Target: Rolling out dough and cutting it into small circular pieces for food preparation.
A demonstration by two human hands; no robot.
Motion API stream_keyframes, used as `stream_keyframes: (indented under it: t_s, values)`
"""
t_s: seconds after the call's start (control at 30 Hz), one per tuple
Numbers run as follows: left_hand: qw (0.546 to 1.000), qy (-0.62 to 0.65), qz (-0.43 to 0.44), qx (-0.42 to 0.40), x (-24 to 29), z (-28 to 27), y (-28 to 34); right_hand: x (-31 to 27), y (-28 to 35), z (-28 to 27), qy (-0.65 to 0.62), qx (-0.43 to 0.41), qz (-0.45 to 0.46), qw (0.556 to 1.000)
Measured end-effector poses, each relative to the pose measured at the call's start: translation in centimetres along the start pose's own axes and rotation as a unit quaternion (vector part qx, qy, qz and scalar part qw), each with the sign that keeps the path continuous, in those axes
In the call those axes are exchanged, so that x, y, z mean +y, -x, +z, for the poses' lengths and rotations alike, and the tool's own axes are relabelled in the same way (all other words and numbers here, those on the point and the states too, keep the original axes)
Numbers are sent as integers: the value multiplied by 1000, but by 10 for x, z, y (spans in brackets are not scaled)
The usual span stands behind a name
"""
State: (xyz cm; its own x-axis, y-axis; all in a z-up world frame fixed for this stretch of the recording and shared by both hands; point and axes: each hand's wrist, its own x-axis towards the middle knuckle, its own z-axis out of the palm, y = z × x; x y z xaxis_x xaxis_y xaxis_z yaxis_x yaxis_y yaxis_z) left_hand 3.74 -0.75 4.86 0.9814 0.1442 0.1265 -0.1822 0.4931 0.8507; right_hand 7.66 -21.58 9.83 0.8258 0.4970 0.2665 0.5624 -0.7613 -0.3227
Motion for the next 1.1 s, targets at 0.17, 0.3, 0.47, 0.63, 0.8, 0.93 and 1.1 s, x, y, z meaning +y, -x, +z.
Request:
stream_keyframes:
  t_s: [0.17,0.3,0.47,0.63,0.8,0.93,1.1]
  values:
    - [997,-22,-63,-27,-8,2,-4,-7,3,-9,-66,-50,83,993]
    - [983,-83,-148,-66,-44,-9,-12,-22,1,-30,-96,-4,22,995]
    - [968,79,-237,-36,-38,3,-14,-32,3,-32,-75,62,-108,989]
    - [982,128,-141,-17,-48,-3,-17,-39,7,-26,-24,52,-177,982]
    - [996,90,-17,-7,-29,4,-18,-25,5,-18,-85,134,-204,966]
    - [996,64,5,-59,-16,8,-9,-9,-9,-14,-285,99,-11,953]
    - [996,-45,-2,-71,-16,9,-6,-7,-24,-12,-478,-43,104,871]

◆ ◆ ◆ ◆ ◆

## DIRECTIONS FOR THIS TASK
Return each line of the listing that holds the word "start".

## RESULT FOR THIS EXERCISE
t_s: seconds after the call's start (control at 30 Hz), one per tuple
Measured end-effector poses, each relative to the pose measured at the call's start: translation in centimetres along the start pose's own axes and rotation as a unit quaternion (vector part qx, qy, qz and scalar part qw), each with the sign that keeps the path continuous, in those axes

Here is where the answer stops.